Colloquium - Discovering and Mitigating Social Data Bias

110 MLH
Fred Morstatter
Arizona State University | Computer Science

Researchers and practitioners use social media to extract actionable patterns about human behavior. However, the validity of these patterns hinges, in part, on leveraging a dataset that is representative of society. The data collected from social media is not always representative of the real world, and in many cases it is not even representative of social media itself. This talk will introduce ways in which the social data upon which inferences are drawn differ from the underlying populations and trends in the real world. Furthermore, I discuss the statistically significant differences between the data generated on social media and the social media data commonly used in research. These observations pave the way for the discovery and removal of bias within social media data.
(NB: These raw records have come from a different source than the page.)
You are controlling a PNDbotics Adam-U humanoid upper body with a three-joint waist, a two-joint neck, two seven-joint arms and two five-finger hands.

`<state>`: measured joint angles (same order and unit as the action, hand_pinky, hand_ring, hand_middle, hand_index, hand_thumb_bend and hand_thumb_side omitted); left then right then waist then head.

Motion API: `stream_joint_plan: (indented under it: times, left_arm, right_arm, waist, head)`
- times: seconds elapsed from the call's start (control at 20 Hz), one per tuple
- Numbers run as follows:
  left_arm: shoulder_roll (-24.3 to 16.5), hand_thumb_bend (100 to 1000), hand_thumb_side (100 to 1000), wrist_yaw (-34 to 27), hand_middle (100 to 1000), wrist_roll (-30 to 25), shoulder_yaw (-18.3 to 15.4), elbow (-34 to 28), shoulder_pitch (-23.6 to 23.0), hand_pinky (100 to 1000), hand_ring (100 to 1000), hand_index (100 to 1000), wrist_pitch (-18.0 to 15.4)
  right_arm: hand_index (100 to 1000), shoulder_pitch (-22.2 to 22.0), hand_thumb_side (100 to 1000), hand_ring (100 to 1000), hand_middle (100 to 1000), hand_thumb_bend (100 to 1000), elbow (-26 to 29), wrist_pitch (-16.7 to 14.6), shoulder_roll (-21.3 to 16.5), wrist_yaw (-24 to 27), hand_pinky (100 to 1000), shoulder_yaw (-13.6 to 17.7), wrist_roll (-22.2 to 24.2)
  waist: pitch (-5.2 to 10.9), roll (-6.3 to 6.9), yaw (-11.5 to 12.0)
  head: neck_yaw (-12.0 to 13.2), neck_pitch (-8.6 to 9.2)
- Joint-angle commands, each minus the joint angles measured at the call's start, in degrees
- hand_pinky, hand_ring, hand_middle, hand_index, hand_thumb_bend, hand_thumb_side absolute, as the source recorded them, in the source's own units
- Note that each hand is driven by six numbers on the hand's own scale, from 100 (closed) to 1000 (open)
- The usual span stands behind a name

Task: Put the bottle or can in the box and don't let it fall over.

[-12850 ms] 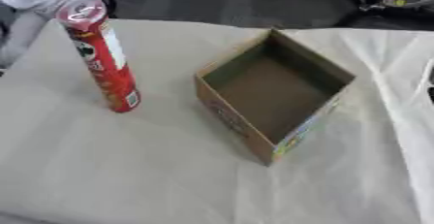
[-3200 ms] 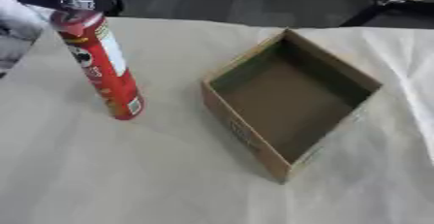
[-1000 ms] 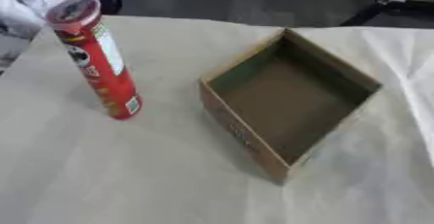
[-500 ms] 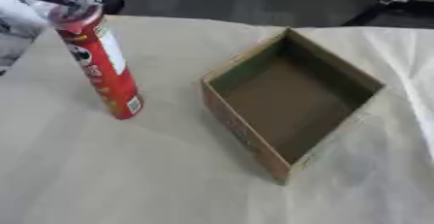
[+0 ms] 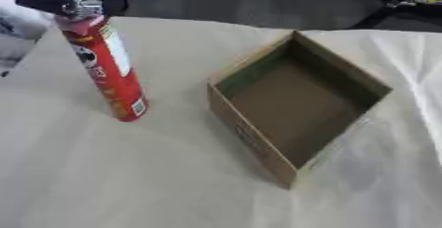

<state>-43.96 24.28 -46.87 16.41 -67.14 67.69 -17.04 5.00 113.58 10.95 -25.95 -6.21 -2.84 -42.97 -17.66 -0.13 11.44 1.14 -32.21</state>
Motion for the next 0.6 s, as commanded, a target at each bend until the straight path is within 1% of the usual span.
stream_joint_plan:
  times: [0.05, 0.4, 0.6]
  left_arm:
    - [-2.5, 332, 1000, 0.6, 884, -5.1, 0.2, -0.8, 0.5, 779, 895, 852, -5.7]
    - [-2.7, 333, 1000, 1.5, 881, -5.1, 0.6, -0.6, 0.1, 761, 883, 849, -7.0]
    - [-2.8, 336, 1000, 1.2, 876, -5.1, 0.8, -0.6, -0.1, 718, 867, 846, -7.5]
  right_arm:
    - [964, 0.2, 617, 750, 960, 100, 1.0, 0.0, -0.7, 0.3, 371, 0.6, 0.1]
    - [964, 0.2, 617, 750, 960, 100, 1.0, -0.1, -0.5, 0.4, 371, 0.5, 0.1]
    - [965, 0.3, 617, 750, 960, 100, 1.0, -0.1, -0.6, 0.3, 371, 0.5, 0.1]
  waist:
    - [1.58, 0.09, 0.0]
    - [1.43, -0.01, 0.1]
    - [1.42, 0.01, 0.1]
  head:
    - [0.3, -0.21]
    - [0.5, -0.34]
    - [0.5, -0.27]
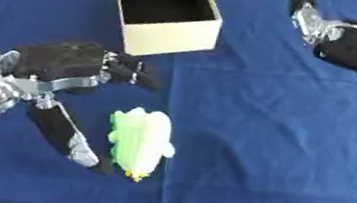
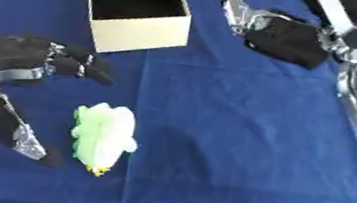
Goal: Pick up objects on the table and place them in the box.
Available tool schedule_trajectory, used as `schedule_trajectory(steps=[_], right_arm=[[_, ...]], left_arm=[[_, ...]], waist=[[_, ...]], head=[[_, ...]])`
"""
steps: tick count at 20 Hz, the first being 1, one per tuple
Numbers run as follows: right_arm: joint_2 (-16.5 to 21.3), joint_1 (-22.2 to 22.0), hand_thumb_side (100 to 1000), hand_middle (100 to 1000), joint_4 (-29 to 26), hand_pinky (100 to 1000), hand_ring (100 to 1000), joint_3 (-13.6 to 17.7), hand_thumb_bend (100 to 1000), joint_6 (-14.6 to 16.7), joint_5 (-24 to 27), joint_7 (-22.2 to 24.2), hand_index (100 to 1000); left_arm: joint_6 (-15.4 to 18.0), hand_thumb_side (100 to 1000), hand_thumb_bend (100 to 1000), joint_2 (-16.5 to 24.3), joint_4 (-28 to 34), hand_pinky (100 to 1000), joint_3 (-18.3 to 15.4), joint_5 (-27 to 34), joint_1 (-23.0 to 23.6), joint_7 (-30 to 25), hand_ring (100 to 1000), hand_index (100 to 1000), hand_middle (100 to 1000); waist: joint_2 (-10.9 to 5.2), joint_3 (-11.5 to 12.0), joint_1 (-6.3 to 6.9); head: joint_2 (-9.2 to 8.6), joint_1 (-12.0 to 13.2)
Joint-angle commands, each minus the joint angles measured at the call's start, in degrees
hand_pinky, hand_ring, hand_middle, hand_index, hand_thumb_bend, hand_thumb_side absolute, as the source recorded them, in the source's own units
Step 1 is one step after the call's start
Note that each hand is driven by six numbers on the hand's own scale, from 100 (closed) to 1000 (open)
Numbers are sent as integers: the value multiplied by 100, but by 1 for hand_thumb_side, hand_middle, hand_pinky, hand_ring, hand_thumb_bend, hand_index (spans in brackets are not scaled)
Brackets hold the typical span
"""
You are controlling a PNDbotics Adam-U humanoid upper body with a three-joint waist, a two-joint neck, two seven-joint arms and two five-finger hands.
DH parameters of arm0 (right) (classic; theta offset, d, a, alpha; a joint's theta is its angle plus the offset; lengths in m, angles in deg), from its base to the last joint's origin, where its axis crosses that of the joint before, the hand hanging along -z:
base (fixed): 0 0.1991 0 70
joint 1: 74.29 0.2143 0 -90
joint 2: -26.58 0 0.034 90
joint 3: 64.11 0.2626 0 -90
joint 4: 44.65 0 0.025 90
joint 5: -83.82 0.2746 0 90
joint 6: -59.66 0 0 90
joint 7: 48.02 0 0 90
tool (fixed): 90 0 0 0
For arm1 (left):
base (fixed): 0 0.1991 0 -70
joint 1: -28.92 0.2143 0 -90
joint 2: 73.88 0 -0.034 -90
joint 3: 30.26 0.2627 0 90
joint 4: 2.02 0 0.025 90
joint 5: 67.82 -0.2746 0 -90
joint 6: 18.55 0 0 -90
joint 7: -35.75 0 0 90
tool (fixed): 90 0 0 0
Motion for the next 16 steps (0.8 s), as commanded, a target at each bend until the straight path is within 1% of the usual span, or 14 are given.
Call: schedule_trajectory(steps=[1,4,6,10,13,16], right_arm=[[31,35,729,855,-85,926,921,51,100,-12,-15,-23,916],[13,18,732,853,-85,926,919,64,100,-16,-8,-47,917],[4,5,733,851,-85,926,919,67,100,-19,3,-57,917],[-5,-28,736,848,-85,926,918,73,100,-27,15,-69,916],[-9,-43,737,845,-85,926,917,80,100,-29,20,-80,916],[-19,-53,741,837,-85,926,914,79,100,-24,32,-85,915]], left_arm=[[-53,337,682,187,94,646,-134,90,-110,-296,791,886,826],[-143,297,633,121,94,640,-202,17,-148,-552,787,877,819],[-227,307,648,54,62,640,-260,-51,-184,-710,786,875,818],[-399,326,642,-134,-44,639,-347,-171,-255,-1073,783,874,817],[-512,329,637,-254,-87,642,-398,-157,-293,-1358,786,873,818],[-613,328,650,-354,-153,647,-435,-152,-309,-1650,791,877,824]], waist=[[-79,-12,-4],[-67,-14,-19],[-62,-10,-28],[-54,-7,-37],[-50,-9,-41],[-39,-13,-42]], head=[[-16,-24],[-14,-35],[-13,-40],[-21,-57],[-21,-65],[-26,-69]])
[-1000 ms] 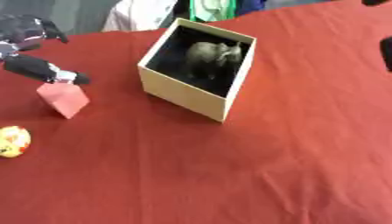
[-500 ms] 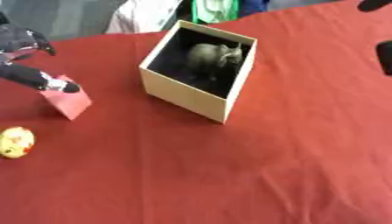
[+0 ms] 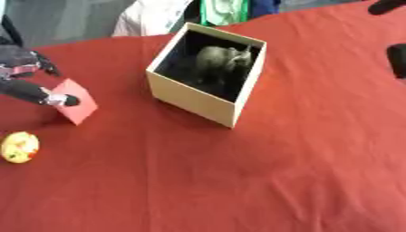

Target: Pick up objects on the table and place them in the box.

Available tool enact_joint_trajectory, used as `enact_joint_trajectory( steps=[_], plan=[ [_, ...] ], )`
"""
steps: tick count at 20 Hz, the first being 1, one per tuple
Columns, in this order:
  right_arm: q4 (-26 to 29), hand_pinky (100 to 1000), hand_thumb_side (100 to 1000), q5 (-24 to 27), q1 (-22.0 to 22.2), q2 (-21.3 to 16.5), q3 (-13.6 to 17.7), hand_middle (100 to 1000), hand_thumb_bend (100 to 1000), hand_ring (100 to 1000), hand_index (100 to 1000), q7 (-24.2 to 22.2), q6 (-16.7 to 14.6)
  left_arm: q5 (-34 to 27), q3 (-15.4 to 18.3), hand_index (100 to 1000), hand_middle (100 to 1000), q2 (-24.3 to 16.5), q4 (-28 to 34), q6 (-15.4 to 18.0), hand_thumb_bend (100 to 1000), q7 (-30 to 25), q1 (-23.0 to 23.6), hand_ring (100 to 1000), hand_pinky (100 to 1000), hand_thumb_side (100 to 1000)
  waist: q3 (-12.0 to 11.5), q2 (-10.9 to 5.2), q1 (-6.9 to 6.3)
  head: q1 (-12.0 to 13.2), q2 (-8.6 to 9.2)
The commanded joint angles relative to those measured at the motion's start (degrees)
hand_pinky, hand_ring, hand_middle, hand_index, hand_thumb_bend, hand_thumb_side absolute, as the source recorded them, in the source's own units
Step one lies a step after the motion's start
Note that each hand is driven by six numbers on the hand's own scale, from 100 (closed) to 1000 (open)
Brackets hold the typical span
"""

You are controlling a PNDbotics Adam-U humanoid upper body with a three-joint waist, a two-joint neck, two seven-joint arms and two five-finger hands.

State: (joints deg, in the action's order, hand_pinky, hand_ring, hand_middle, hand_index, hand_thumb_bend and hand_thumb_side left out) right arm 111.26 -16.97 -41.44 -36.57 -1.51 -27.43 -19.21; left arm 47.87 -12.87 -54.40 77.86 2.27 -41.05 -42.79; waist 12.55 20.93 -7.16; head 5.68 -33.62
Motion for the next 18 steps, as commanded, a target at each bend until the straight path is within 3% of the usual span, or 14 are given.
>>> enact_joint_trajectory(
  steps=[1,5,11,18],
  plan=[
    [0.8,886,518,0.5,-0.6,-1.4,0.8,798,100,907,798,0.0,0.3,-1.0,0.1,911,813,-1.3,-0.3,-0.6,625,-0.5,-0.7,936,908,1000,0.1,-1.21,0.33,0.2,0.58],
    [0.8,886,519,0.6,-0.4,-1.3,0.9,797,100,907,799,-0.2,0.4,-2.0,-0.3,909,811,-0.5,-1.1,-1.3,599,-0.7,-1.2,933,904,1000,0.2,-1.10,0.24,0.3,0.51],
    [1.0,886,520,0.9,-0.3,-1.2,1.1,796,100,906,797,-0.3,0.6,4.0,-0.9,901,810,0.3,-3.5,-2.6,705,0.6,-1.8,936,909,1000,0.5,-1.06,0.18,0.6,0.71],
    [1.0,886,515,0.9,-0.2,-1.1,1.2,796,100,906,797,-0.2,0.8,7.9,-1.4,851,645,1.4,-5.9,-2.3,686,2.4,-1.7,800,841,1000,0.5,-0.99,0.18,0.7,0.77]
  ],
)
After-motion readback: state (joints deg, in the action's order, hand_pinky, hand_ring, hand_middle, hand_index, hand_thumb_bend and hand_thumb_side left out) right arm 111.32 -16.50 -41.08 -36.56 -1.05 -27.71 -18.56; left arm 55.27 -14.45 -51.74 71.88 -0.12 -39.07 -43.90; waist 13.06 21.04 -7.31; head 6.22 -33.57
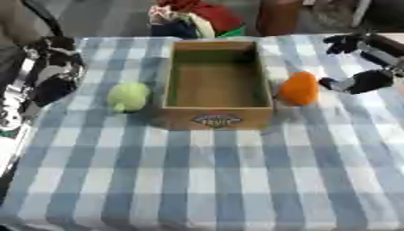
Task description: Pick up objects on the table and place them in the box.
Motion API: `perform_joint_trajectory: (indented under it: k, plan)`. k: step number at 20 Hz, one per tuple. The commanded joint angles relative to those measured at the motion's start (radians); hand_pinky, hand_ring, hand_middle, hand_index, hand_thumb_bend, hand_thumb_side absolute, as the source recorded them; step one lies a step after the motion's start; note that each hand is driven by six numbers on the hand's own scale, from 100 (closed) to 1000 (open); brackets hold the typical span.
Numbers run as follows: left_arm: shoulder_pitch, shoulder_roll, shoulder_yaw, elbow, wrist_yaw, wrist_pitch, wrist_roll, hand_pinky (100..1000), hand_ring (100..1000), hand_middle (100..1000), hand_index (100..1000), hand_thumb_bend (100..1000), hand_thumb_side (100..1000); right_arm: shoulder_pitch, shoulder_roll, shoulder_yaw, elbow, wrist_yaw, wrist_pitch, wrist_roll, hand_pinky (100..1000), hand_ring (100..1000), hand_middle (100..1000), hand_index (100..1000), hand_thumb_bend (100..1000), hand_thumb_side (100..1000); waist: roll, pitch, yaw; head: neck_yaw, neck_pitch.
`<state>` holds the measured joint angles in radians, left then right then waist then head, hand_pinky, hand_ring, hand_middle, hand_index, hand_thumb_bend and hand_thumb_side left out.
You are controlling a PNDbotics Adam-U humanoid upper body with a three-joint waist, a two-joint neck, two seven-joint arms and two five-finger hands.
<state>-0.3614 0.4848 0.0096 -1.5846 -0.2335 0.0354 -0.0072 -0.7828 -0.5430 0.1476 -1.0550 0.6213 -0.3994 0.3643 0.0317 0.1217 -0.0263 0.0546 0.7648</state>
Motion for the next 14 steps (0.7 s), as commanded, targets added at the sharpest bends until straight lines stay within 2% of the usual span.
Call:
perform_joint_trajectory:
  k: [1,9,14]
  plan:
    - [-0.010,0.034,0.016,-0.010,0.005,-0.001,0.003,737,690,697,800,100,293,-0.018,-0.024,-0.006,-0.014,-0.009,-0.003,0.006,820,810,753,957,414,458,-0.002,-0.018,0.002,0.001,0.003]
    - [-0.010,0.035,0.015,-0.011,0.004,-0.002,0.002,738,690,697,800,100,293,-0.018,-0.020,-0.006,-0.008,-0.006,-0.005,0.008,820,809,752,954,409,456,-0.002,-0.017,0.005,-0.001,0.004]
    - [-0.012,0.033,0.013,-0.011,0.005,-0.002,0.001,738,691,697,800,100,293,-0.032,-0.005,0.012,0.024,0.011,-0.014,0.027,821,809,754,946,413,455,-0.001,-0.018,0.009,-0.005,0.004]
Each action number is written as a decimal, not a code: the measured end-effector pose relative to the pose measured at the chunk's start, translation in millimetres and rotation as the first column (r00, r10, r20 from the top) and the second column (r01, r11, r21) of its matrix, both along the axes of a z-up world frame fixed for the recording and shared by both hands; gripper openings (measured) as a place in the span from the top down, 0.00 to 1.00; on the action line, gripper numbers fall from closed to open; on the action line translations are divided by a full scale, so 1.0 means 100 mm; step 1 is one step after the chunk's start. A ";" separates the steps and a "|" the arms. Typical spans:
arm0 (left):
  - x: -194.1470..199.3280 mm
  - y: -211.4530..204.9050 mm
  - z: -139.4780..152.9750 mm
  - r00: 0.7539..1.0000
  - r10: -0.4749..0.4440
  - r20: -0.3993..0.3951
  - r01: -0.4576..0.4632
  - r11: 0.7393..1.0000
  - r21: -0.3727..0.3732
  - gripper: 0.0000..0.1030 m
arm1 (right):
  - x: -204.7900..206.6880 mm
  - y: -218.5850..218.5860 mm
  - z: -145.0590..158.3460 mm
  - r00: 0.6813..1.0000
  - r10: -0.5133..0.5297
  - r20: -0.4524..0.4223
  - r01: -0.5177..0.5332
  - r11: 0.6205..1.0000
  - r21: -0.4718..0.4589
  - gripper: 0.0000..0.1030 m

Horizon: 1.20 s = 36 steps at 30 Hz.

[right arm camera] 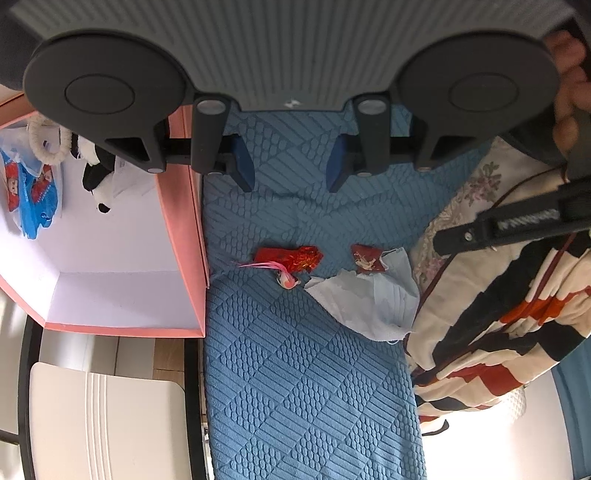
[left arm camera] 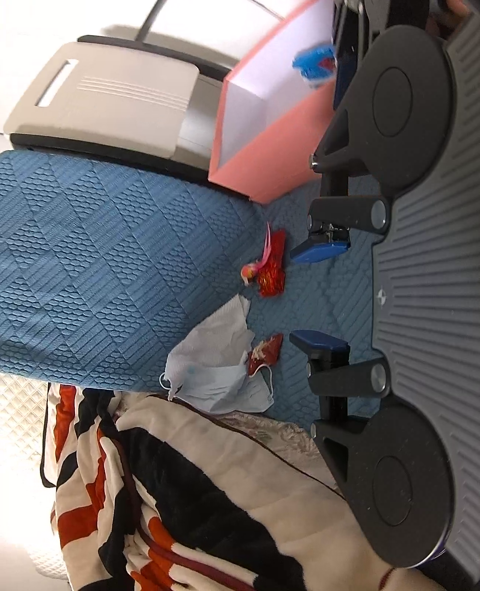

Next, I will introduce methodologies to clearly extract patterns from social media data by identifying and removing specific sources of bias. This has important implications for social media mining, namely that the behavioral patterns and insights they extract will be more representative of society. This will allow for more accurate measurements and findings from social media data by researchers and practitioners.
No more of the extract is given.